### WHAT IS REQUIRED:
Exact reproductions of all the entries, please, and no pictures.

### RECORDS SHOWN:
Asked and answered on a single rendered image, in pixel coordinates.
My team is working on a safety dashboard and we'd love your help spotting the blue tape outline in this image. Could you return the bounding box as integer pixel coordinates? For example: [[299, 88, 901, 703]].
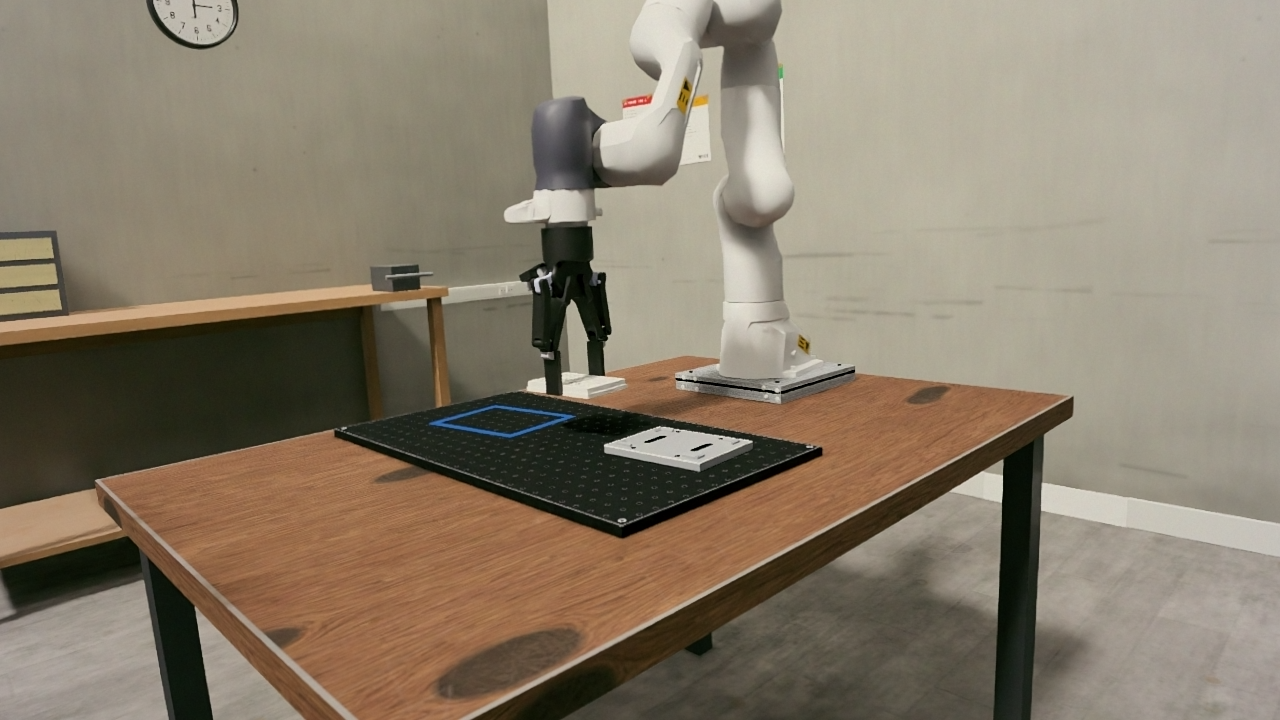
[[431, 405, 573, 438]]

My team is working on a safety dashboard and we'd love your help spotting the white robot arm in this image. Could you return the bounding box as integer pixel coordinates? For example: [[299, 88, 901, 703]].
[[504, 0, 824, 379]]

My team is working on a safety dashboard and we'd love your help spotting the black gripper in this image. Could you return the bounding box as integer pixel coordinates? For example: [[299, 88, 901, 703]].
[[530, 225, 611, 396]]

### RESULT OF THIS EXERCISE:
Asked and answered on a single rendered image, in pixel coordinates.
My team is working on a safety dashboard and we'd love your help spotting the blue tape outline in this image. Could you return the bounding box as integer pixel coordinates? For example: [[299, 88, 901, 703]].
[[431, 405, 573, 438]]

My team is working on a safety dashboard and we'd love your help spotting the white robot arm in this image. Could you return the bounding box as integer pixel coordinates? For example: [[299, 88, 901, 703]].
[[504, 0, 824, 379]]

My team is working on a safety dashboard and we'd love your help spotting the black gripper in this image. Could you return the bounding box as integer pixel coordinates? For example: [[299, 88, 901, 703]].
[[530, 225, 611, 396]]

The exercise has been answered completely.